*** Begin section ***

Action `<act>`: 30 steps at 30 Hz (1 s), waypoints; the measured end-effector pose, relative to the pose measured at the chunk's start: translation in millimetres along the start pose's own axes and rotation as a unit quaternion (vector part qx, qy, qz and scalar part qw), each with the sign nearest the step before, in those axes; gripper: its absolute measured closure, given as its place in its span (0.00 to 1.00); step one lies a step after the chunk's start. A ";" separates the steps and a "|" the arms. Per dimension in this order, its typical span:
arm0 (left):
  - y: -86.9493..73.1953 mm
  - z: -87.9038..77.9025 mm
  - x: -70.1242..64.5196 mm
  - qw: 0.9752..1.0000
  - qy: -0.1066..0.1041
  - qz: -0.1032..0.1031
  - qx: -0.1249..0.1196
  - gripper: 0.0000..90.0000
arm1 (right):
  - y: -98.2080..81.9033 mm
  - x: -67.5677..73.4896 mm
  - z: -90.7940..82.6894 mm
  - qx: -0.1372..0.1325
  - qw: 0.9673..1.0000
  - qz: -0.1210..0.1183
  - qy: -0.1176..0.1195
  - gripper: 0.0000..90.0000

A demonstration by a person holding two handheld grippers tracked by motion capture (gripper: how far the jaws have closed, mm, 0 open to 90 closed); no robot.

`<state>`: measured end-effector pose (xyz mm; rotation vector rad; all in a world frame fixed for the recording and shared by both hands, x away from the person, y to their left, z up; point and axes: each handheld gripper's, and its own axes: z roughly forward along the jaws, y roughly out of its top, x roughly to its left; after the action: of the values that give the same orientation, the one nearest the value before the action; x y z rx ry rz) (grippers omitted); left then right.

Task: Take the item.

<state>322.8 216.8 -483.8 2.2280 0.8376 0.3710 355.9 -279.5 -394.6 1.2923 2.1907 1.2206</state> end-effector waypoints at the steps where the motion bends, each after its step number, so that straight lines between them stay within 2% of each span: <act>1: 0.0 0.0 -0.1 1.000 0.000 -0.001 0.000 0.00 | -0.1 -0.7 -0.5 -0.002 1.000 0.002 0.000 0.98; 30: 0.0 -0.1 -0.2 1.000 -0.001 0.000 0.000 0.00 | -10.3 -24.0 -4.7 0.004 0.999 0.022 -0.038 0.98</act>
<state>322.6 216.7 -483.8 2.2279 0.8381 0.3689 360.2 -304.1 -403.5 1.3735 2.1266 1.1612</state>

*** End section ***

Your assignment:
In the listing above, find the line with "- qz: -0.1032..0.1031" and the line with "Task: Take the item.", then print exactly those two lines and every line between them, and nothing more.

Answer section:
  - qz: -0.1032..0.1031
  - qx: -0.1249..0.1196
  - gripper: 0.0000..90.0000
arm1 (right):
  - y: -98.2080..81.9033 mm
  - x: -67.5677..73.4896 mm
  - z: -90.7940..82.6894 mm
  - qx: -0.1372..0.1325
  - qw: 0.9673..1.0000
  - qz: -0.1210..0.1183
  - qy: -0.1176..0.1195
  - gripper: 0.0000..90.0000

A demonstration by a person holding two handheld grippers tracked by motion capture (gripper: how far the jaws have closed, mm, 0 open to 90 closed); no robot.

`<state>`: measured end-effector pose (xyz mm; rotation vector rad; all in a world frame fixed for the recording and shared by both hands, x away from the person, y to their left, z up; point and axes: each handheld gripper's, and its own axes: z roughly forward along the jaws, y roughly out of its top, x roughly to its left; after the action: of the values that give the same orientation, the one nearest the value before the action; x y z rx ry rz) (grippers omitted); left then right.

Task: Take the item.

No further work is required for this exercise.